▸ **DIRECTIONS FOR THIS TASK**: Check each line of the data below for the string "purple". Then give the number of lines that have it, without anything else.

________________________________________

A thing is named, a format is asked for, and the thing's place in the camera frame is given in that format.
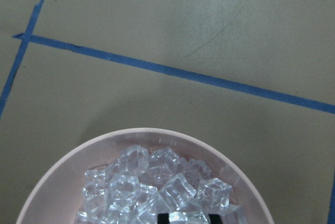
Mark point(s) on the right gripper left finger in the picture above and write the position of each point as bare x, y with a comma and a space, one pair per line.
163, 218

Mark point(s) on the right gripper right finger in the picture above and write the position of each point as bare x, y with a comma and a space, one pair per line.
215, 219

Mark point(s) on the pile of clear ice cubes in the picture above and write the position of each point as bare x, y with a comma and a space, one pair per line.
140, 184

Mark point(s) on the pink bowl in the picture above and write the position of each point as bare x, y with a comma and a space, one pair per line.
58, 195

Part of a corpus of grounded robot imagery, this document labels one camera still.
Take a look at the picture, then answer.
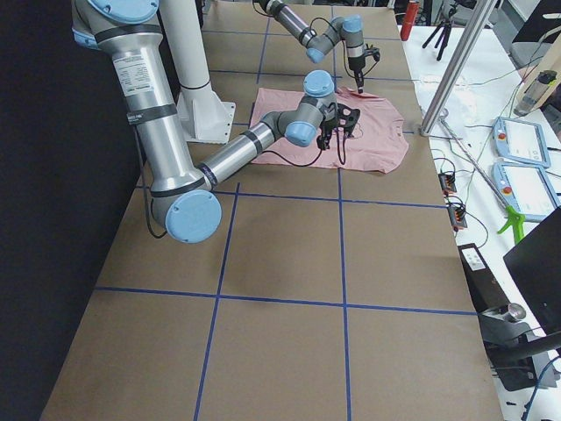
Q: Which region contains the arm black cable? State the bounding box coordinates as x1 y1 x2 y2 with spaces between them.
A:
306 17 380 82
136 126 365 240

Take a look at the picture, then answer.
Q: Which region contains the orange terminal block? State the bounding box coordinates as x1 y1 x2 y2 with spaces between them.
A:
438 172 457 196
447 203 467 232

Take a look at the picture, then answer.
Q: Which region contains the clear water bottle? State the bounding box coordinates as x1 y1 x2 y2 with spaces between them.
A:
514 70 557 117

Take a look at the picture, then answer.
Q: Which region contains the upper orange terminal block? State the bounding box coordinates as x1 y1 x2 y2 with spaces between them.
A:
438 172 457 196

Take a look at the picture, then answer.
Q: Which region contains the lower teach pendant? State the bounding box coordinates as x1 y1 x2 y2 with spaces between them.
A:
493 161 560 223

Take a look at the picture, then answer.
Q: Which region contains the black tripod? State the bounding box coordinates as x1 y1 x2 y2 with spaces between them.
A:
422 3 457 61

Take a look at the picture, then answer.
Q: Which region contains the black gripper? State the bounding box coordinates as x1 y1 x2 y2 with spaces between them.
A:
348 55 365 94
316 118 338 150

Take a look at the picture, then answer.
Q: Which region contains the green handled reacher grabber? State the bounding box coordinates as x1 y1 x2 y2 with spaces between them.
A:
438 108 525 245

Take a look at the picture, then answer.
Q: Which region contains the black box with label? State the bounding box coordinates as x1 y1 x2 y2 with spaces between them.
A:
458 243 508 313

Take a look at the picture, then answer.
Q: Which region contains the aluminium frame post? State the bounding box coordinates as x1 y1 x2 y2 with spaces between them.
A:
420 0 496 137

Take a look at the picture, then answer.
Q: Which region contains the lower orange terminal block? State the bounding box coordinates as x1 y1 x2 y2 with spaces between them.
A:
447 203 467 232

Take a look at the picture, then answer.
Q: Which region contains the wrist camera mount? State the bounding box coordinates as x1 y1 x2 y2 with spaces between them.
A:
336 103 361 139
363 44 380 63

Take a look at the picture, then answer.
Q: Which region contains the red bottle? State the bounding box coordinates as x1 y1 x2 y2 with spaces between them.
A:
400 0 419 41

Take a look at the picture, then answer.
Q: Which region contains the black monitor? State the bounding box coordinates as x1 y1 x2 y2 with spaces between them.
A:
503 210 560 333

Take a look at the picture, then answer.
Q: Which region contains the black clamp stand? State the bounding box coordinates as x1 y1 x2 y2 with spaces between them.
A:
478 310 560 392

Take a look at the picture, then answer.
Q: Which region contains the upper teach pendant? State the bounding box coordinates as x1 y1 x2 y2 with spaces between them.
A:
492 117 550 168

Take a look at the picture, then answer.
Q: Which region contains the teach pendant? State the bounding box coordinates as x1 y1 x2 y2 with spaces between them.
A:
492 117 550 168
493 161 560 223

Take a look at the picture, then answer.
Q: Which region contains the pink Snoopy t-shirt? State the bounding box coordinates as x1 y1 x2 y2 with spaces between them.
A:
252 87 408 174

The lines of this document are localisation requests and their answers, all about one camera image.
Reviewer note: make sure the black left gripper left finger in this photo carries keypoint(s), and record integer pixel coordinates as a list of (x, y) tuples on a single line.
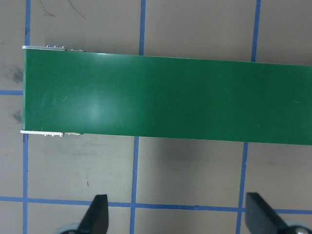
[(95, 220)]

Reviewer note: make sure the green conveyor belt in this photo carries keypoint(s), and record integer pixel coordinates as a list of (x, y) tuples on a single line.
[(129, 95)]

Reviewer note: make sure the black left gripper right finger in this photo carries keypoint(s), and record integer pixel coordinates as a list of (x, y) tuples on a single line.
[(260, 218)]

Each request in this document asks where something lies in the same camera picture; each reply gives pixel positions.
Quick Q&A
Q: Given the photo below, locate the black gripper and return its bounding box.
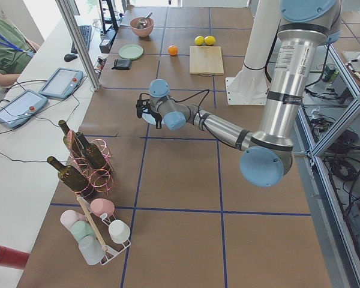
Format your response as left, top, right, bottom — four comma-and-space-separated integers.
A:
136, 93, 162, 129

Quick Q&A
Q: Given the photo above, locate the orange fruit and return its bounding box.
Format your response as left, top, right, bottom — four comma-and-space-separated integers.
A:
167, 45, 178, 56

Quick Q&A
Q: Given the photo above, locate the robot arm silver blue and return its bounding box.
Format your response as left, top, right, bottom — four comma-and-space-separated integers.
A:
136, 1, 341, 187

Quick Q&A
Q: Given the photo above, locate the light blue plate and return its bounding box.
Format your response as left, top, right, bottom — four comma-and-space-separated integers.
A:
142, 113, 156, 125

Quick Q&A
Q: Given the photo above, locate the light green plate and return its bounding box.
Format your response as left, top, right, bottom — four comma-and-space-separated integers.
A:
118, 44, 143, 60

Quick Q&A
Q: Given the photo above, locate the dark grey folded cloth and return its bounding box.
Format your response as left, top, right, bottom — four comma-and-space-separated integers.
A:
112, 59, 132, 70

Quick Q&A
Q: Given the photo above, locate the dark wine bottle middle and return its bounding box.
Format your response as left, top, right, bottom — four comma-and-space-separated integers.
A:
76, 131, 110, 171

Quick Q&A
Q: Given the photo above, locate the dark wine bottle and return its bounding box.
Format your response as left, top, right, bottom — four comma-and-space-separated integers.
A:
58, 120, 82, 159
47, 156, 96, 199
76, 131, 110, 171

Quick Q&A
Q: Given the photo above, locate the wooden cutting board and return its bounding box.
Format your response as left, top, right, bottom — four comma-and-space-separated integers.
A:
189, 46, 224, 76

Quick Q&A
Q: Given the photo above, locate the dark wine bottle back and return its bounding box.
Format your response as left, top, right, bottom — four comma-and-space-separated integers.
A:
58, 120, 82, 159

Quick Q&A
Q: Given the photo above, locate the pink bowl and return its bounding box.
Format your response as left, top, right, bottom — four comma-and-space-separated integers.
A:
130, 17, 154, 38

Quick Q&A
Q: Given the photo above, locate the yellow lemon left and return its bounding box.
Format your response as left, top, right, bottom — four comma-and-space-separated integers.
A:
194, 35, 205, 46

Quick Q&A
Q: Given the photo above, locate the yellow lemon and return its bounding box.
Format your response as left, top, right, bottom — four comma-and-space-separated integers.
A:
204, 35, 216, 46
194, 35, 205, 46

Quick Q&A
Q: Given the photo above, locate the teach pendant tablet far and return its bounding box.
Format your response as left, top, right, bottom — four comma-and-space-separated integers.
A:
39, 67, 83, 99

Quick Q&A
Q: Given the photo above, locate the teach pendant tablet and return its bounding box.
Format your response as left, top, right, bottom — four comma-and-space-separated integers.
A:
0, 89, 48, 128
39, 67, 83, 99

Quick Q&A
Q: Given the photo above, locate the metal spoon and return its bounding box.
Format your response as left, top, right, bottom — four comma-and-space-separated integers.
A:
135, 11, 153, 29

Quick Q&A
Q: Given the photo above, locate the yellow lemon right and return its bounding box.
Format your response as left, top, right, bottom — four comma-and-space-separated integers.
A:
204, 35, 216, 46

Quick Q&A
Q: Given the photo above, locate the black computer mouse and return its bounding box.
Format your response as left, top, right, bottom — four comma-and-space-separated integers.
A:
64, 53, 77, 62

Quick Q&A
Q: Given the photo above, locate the dark wine bottle front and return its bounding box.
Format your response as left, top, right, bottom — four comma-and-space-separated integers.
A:
47, 156, 96, 199

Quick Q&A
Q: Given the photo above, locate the pink cup top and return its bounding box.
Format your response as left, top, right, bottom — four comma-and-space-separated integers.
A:
90, 198, 115, 217

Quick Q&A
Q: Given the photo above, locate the black keyboard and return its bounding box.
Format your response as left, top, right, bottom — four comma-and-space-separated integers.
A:
78, 25, 92, 50

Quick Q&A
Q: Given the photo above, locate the white cup right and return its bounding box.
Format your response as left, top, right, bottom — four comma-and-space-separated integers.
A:
108, 220, 130, 244

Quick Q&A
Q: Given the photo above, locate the pale pink cup left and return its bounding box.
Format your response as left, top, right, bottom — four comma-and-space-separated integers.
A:
60, 209, 86, 231

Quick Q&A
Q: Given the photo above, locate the teach pendant tablet near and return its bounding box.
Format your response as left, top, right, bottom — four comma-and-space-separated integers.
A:
0, 89, 48, 128

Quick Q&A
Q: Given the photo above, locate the mint green cup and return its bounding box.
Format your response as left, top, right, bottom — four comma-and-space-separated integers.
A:
70, 220, 95, 242

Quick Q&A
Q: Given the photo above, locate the light blue cup bottom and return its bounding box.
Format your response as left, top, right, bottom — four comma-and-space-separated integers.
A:
78, 235, 105, 266

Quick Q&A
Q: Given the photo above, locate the person in green shirt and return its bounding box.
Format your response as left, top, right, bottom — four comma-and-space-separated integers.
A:
0, 19, 40, 87

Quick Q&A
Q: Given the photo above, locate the red cylinder tube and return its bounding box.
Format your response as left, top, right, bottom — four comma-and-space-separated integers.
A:
0, 245, 30, 269

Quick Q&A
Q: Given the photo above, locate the copper wire bottle rack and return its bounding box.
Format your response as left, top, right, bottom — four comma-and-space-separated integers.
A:
70, 132, 114, 194

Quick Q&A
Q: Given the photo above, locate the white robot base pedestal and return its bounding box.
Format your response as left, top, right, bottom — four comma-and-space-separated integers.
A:
226, 0, 281, 106

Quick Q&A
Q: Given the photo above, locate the wooden rack handle stick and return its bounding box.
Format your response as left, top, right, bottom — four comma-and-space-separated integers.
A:
76, 196, 108, 251

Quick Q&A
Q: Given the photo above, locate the aluminium frame post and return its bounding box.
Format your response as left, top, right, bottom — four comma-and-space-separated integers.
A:
55, 0, 100, 91

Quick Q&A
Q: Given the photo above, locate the white wire cup rack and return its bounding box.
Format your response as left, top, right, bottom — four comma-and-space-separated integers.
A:
99, 219, 131, 266

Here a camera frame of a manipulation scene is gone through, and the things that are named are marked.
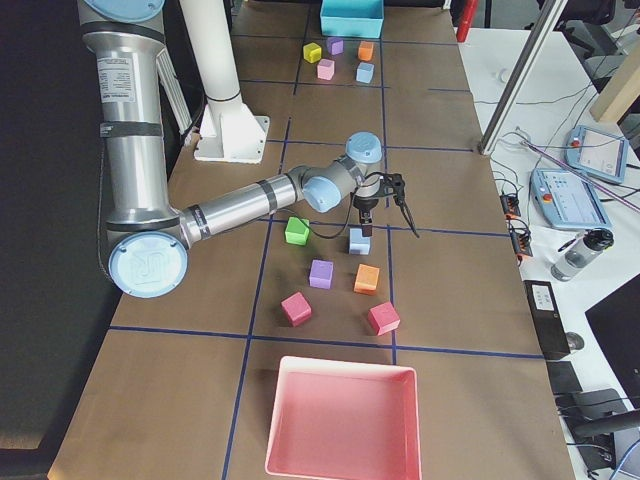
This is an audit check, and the teal plastic bin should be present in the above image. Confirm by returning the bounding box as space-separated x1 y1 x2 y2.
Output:
320 0 384 39

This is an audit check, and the light blue block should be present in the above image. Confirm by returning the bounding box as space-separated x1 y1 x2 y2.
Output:
349 228 371 255
356 62 375 84

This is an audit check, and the teach pendant far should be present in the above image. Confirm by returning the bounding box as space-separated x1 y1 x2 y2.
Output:
565 125 629 185

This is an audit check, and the green foam block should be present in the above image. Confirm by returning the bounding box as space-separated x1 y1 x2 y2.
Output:
284 216 310 246

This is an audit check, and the white mounting post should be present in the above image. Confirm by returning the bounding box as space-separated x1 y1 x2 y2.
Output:
180 0 270 164

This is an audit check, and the red foam block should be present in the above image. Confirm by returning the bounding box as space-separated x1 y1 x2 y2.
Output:
367 301 401 336

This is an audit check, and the yellow foam block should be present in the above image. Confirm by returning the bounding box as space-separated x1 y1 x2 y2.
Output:
302 42 322 64

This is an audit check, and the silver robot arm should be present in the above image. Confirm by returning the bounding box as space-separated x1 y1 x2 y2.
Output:
78 1 392 298

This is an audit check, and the purple foam block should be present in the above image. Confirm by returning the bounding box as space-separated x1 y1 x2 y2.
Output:
326 37 344 56
309 259 334 289

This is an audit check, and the orange foam block right side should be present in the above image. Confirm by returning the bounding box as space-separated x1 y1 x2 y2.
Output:
353 264 380 295

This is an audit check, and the purple foam block right side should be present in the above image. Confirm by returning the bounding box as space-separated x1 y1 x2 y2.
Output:
309 259 334 289

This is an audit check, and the teach pendant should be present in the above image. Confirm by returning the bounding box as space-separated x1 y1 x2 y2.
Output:
530 168 612 230
565 125 629 185

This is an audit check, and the magenta foam block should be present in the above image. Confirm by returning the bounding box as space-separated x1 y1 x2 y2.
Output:
280 292 312 327

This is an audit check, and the pink plastic bin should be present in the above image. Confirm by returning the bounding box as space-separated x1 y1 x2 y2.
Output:
265 356 422 479

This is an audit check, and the black box device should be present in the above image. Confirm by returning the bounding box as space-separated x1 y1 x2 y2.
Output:
523 280 570 360

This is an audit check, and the teach pendant near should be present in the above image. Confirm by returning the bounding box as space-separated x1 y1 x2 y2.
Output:
530 168 612 230

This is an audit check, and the pink foam block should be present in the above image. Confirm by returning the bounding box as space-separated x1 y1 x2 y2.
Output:
316 58 335 81

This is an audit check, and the clear water bottle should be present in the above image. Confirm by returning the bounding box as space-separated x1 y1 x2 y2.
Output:
550 228 614 282

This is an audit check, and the aluminium frame post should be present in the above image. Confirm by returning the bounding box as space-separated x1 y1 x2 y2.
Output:
478 0 568 155

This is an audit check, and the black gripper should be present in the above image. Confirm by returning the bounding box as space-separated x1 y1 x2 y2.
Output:
352 172 388 237

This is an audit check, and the red cylinder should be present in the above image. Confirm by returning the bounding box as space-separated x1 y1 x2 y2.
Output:
456 0 478 43

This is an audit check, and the purple foam block left side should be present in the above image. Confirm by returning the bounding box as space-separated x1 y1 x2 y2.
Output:
326 37 344 56

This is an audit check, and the orange foam block left side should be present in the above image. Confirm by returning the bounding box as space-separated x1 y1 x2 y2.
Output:
357 41 375 62

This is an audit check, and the orange foam block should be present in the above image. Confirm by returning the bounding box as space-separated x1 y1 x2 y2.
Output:
353 264 380 295
357 41 375 62

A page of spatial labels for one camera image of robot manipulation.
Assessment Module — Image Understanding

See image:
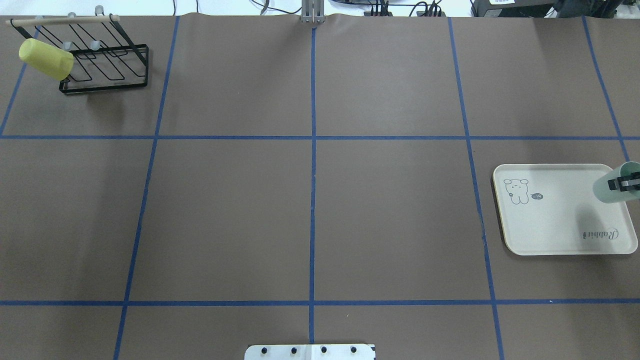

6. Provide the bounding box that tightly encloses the light green cup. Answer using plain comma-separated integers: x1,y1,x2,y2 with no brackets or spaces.
592,161,640,204

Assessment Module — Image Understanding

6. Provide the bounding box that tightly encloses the black wire cup rack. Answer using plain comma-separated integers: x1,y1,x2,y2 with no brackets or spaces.
6,6,150,95

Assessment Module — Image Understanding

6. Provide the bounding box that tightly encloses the yellow cup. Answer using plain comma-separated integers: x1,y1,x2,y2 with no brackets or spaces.
18,38,74,81

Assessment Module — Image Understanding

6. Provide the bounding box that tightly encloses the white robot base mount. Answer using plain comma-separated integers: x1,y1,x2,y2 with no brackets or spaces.
244,343,377,360

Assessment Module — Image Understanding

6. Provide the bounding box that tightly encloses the cream rabbit tray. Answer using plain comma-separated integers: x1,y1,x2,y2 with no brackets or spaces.
492,163,638,256

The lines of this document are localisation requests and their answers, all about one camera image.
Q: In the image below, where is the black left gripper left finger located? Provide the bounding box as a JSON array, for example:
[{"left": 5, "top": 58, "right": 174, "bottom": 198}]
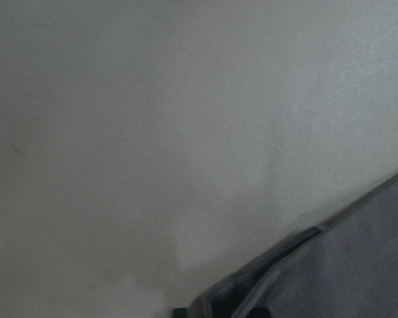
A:
[{"left": 171, "top": 307, "right": 188, "bottom": 318}]

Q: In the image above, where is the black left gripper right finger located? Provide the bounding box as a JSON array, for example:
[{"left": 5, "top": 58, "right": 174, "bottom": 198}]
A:
[{"left": 250, "top": 307, "right": 271, "bottom": 318}]

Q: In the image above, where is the dark brown t-shirt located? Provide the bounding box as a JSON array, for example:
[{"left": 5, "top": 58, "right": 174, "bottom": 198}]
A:
[{"left": 188, "top": 174, "right": 398, "bottom": 317}]

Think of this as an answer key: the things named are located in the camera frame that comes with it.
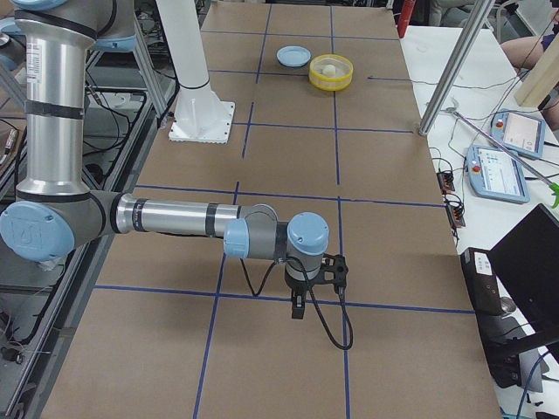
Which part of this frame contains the wooden board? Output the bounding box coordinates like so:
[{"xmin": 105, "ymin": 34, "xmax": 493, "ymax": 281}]
[{"xmin": 514, "ymin": 36, "xmax": 559, "ymax": 107}]

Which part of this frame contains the aluminium frame post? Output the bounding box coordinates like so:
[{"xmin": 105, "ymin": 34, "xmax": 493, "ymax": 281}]
[{"xmin": 418, "ymin": 0, "xmax": 494, "ymax": 136}]

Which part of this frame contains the far blue teach pendant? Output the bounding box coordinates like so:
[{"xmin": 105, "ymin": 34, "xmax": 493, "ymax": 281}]
[{"xmin": 491, "ymin": 109, "xmax": 545, "ymax": 160}]

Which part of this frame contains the black computer monitor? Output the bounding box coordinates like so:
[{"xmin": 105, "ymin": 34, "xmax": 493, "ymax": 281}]
[{"xmin": 488, "ymin": 204, "xmax": 558, "ymax": 331}]

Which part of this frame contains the black desktop box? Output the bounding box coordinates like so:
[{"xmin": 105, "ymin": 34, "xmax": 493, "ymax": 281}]
[{"xmin": 460, "ymin": 247, "xmax": 543, "ymax": 393}]

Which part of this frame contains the light blue plate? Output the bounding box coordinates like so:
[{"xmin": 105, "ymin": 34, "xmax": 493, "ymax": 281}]
[{"xmin": 276, "ymin": 45, "xmax": 312, "ymax": 68}]

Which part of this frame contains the near blue teach pendant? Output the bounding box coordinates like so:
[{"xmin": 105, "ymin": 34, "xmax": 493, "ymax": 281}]
[{"xmin": 466, "ymin": 145, "xmax": 530, "ymax": 203}]

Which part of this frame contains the white camera post base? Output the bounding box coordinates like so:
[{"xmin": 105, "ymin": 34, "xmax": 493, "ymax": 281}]
[{"xmin": 156, "ymin": 0, "xmax": 235, "ymax": 144}]

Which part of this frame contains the yellow rimmed bamboo steamer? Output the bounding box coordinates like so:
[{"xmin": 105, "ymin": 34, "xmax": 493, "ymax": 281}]
[{"xmin": 308, "ymin": 54, "xmax": 354, "ymax": 92}]

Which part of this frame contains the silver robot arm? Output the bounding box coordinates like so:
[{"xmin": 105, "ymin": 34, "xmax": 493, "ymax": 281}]
[{"xmin": 1, "ymin": 1, "xmax": 329, "ymax": 319}]

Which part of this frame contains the blue teach pendant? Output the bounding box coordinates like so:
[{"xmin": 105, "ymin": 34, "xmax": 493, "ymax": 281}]
[
  {"xmin": 466, "ymin": 145, "xmax": 530, "ymax": 203},
  {"xmin": 491, "ymin": 109, "xmax": 545, "ymax": 160}
]

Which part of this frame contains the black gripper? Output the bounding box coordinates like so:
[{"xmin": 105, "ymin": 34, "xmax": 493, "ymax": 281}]
[{"xmin": 286, "ymin": 278, "xmax": 312, "ymax": 319}]

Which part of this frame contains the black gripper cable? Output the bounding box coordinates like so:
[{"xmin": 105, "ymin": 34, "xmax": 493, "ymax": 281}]
[{"xmin": 238, "ymin": 254, "xmax": 354, "ymax": 351}]

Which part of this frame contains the orange black connector box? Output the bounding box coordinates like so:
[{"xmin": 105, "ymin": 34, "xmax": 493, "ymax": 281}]
[{"xmin": 437, "ymin": 157, "xmax": 455, "ymax": 193}]

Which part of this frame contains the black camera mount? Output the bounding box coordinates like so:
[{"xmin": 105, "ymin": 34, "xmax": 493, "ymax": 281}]
[{"xmin": 314, "ymin": 254, "xmax": 349, "ymax": 301}]

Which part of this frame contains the red cylinder bottle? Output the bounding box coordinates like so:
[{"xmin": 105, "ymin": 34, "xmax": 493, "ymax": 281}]
[{"xmin": 397, "ymin": 0, "xmax": 416, "ymax": 38}]

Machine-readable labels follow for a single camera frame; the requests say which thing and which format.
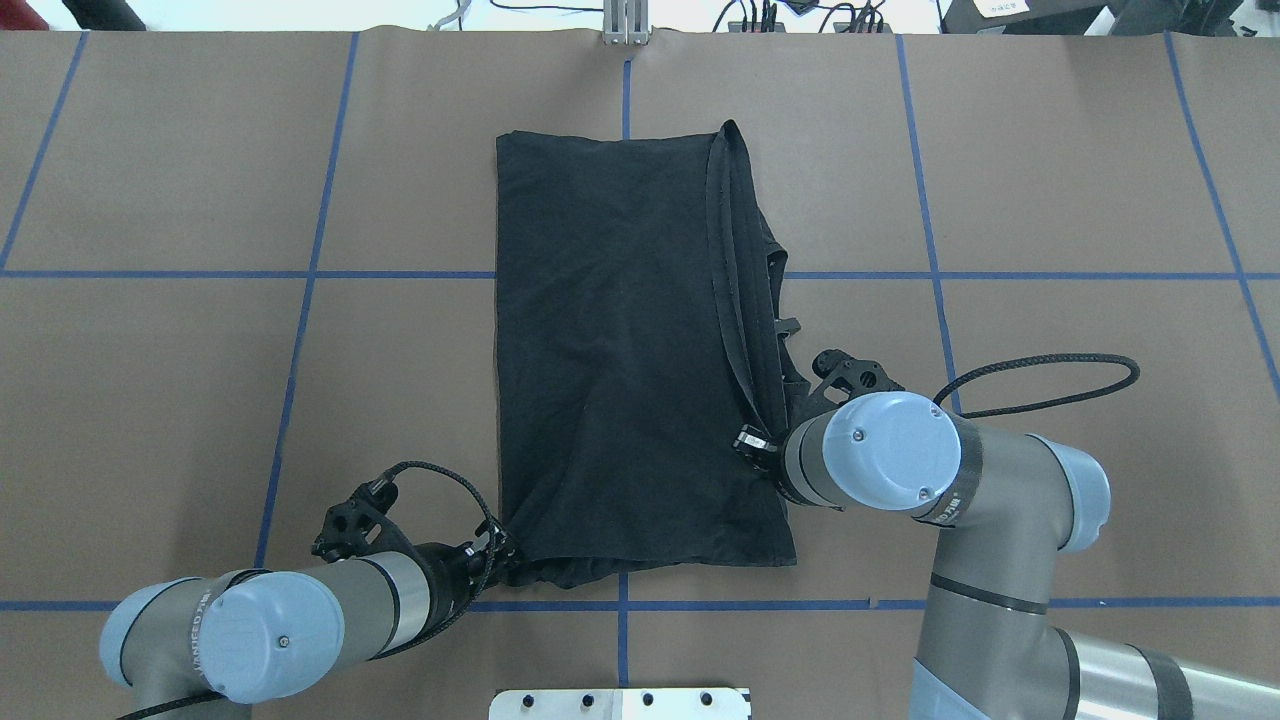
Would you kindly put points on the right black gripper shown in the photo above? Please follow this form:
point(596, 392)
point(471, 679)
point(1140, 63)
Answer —
point(752, 441)

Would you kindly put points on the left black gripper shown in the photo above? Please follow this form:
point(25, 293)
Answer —
point(452, 566)

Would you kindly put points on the black printed t-shirt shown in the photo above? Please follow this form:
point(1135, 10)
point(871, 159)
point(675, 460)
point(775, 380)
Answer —
point(637, 297)

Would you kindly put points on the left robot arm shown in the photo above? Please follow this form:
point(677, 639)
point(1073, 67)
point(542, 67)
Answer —
point(214, 648)

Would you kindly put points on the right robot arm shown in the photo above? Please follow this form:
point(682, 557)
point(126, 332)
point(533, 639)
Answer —
point(1005, 506)

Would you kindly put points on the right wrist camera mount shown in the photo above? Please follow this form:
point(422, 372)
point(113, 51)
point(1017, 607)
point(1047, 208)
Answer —
point(841, 377)

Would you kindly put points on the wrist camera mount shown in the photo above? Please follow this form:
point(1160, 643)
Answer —
point(841, 377)
point(360, 526)

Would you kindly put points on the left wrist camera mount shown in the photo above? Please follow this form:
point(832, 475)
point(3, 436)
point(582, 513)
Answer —
point(360, 526)

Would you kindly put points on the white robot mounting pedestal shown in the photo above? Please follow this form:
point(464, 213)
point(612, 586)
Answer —
point(623, 703)

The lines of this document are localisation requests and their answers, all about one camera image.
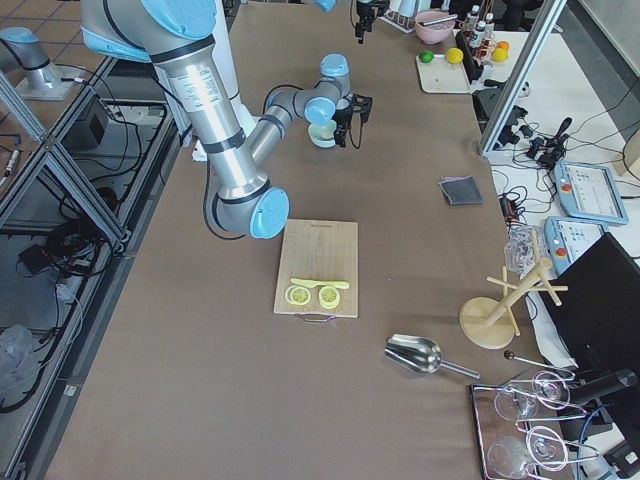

________________________________________

▸ **WRITTEN RESPONSE**: 3